That's some nice art there, but I think you are mistaken about the actual explanation behind Afterdeath. It's something that seems to come up a lot, with people wanting to come up with reasons why Prime might want to basically commit suicide. I'm really not sure I buy the idea in your strip that he does so because he feels guilty about the things he has done in the past? I think that misrepresents the actual events of the comic.
Anyway, feel free to stop me if you think I'm wrong.

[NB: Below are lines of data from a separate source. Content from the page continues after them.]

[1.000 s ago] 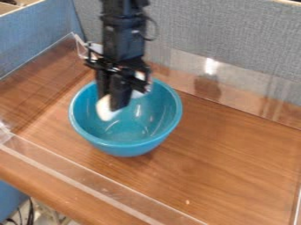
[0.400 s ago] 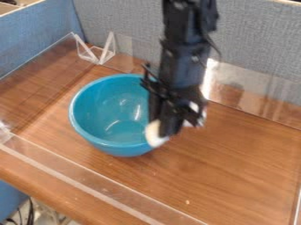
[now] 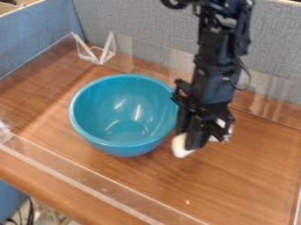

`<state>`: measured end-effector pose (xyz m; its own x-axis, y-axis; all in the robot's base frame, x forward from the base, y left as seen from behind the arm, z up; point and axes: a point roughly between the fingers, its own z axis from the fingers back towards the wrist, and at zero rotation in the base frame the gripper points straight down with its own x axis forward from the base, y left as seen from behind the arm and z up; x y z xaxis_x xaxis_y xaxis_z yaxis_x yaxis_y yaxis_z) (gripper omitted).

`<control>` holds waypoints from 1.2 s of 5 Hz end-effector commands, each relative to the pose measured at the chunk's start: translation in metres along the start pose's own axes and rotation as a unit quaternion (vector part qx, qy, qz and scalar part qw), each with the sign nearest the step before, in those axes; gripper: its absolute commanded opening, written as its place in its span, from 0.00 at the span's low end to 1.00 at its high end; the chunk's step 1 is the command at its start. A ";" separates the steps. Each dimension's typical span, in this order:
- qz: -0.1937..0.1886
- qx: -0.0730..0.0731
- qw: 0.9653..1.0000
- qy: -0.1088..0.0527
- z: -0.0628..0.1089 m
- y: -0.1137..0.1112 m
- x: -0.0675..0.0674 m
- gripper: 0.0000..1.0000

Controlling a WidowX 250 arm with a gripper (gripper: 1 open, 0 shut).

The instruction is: Remove the mushroom from inside the blue bowl and put it on the table

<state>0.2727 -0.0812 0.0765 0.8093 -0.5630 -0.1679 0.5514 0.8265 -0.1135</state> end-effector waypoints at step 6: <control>-0.094 0.022 0.993 -0.062 0.013 -0.044 -0.016 0.00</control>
<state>0.2361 -0.1070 0.0840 0.7051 -0.7058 -0.0685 0.6979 0.7078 -0.1093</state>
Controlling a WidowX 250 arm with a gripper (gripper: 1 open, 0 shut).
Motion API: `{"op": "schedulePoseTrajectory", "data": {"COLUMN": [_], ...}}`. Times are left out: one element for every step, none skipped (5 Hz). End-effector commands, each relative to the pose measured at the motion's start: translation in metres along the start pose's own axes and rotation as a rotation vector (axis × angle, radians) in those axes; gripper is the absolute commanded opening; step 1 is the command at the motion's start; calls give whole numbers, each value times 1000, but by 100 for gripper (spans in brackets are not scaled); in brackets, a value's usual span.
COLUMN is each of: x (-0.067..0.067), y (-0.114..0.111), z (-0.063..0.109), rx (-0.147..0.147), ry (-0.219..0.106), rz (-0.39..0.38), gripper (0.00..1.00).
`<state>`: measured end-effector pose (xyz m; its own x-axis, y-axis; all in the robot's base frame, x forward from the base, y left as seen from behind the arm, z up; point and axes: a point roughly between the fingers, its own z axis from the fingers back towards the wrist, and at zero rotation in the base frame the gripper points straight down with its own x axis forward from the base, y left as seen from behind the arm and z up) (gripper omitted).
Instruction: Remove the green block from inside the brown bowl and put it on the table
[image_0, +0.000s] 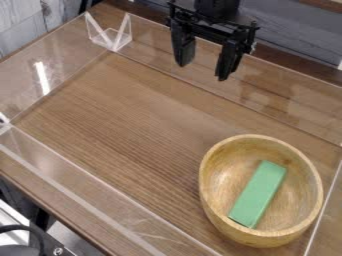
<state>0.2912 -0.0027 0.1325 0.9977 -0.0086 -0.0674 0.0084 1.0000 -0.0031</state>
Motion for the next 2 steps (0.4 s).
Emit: {"op": "schedulePoseTrajectory", "data": {"x": [-10,-27], "y": [-22,-60], "z": [-6,-20], "rx": [-8,-24], "ry": [11,28], "rz": [-10,-33], "gripper": [100,100]}}
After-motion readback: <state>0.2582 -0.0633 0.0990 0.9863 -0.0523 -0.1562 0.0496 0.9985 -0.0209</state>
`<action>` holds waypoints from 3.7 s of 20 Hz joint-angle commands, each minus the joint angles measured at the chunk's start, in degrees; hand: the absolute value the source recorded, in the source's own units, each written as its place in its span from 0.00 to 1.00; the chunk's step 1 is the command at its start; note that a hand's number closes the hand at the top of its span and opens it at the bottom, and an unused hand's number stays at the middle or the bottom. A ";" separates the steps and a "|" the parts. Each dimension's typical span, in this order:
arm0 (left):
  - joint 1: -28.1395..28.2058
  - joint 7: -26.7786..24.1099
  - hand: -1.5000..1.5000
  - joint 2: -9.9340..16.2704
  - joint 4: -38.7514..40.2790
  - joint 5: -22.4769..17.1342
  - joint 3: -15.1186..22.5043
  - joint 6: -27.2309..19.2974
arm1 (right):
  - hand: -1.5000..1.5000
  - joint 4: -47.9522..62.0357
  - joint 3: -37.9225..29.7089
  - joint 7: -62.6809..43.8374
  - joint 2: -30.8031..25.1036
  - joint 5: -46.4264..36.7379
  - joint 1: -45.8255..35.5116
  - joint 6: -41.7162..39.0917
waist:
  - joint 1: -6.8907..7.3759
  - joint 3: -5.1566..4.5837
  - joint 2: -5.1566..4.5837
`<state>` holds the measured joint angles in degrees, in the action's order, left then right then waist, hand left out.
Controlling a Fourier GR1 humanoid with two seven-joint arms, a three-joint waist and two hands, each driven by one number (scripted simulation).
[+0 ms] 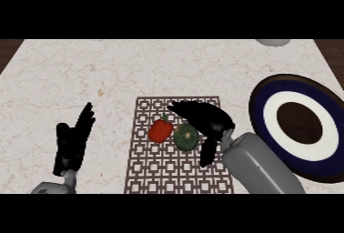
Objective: Pick the squash from the placemat and place it in the plate
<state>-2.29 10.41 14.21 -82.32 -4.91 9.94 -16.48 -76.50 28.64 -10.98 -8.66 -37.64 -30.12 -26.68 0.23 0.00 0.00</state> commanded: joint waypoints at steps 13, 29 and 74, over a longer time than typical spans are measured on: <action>-3.51 2.01 0.50 -4.90 2.67 5.39 -3.85 2.12 | 1.00 9.27 -5.49 7.47 5.67 -11.14 0.61 -0.27 | -0.10 0.00 -0.02; 1.92 2.06 0.50 -2.32 -2.49 4.52 -6.22 5.00 | 1.00 12.43 -13.49 -9.09 6.48 -25.32 4.23 22.90 | -0.46 -0.03 0.10; 3.17 2.28 0.50 -6.21 -4.50 8.01 -6.33 7.01 | 1.00 -3.94 -40.56 -12.32 -8.63 -19.50 11.05 22.14 | 0.41 0.04 -0.06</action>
<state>-0.78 12.41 8.12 -84.97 2.41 2.78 -9.40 -85.66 -10.11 -25.42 -16.47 -62.38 -17.86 0.70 0.36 0.02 -0.07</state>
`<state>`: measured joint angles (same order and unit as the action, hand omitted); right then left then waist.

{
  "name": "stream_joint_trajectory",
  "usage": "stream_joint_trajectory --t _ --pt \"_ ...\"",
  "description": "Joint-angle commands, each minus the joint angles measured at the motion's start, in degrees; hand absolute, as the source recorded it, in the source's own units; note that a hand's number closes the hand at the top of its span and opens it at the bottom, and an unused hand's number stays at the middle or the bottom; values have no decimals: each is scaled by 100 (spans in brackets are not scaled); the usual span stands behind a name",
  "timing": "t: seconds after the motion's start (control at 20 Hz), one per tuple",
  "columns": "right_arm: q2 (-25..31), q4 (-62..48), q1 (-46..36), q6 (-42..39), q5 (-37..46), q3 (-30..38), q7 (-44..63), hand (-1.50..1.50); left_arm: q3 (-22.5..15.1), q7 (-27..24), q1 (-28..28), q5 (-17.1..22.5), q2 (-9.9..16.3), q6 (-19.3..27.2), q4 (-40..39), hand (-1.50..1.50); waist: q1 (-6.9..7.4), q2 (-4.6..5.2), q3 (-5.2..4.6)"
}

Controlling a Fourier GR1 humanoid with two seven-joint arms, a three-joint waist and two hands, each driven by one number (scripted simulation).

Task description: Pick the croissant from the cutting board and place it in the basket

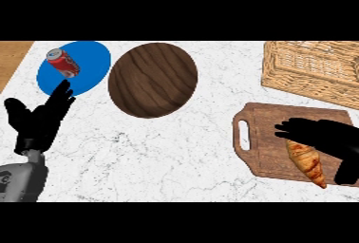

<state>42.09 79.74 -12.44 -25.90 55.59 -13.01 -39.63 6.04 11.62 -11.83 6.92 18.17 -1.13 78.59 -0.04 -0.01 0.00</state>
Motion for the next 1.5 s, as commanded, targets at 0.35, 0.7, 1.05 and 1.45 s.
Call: stream_joint_trajectory --t 0.35,0.7,1.05,1.45 --pt "-412 -702 -128 413 861 119 -372 -150 175 103 -323 -205 -56 -124 -254 0 9 4 0" --pt "-696 -896 -164 1071 1701 -318 -326 150 67 120 -262 -324 -334 52 -116 0 14 6 1" --pt "-692 -1321 -57 1543 1926 -140 -742 150 281 314 57 -200 -58 -209 381 0 41 1 2" --pt "-2895 -622 597 800 946 647 1662 150 383 61 100 -178 -127 -156 92 0 -205 -84 6"
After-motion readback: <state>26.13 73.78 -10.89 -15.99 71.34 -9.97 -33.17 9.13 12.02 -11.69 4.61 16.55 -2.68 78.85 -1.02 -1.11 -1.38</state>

The whole point is that Optimus and Megatron decide to have their final battle in a simulated world, not the real world. They are robots from space - at the end of the day, the digital input of a computer world is just as viable as the organic world. Megatron is even willing to play along. Yes, he's got his cheats ready, but he still has explosives stuck to his head, and once he loses for real, he doesn't rip off the explosives or crush the human holding the trigger, he just sits there and waits to see what happens. He cheated in the game, but he's still playing by the wider rules.
Megatron cheats to try to win. Of course he does. He's Megatron, he's evil. It's expected of him, in fact. The game is a simulation of reality, to replace a costly final conflict. Megatron would cheat in that too. He and the Decepticons are everything the Autobots hate - untrustworthy, low-down cheaters. Frankly if Megatron didn't cheat, that would invalidate the entire process, as that is just what he does.
Optimus Prime is not a cheat. He is a moral paragon. He leads the Autobots by being an exemplar, of enshrining total moral responsibility and the protection of all others no matter the cost. But when it comes down to it, in the final analysis, to beat Megatron, he discovers that he is willing to kill innocent lives. Yes, the computer people aren't real, but the game is being played /as-real/. In killing them to finish off Megatron, Prime has either cheated (and so forfeits the game), or he has discovered that for him, the ends do justify the means. By either of those definitions, he has lost. And thus, he is the one who must die.
It's not about being guilty. It's about realising that he has genuinely lost, 100% due to his own actions, and he must follow through with the rules.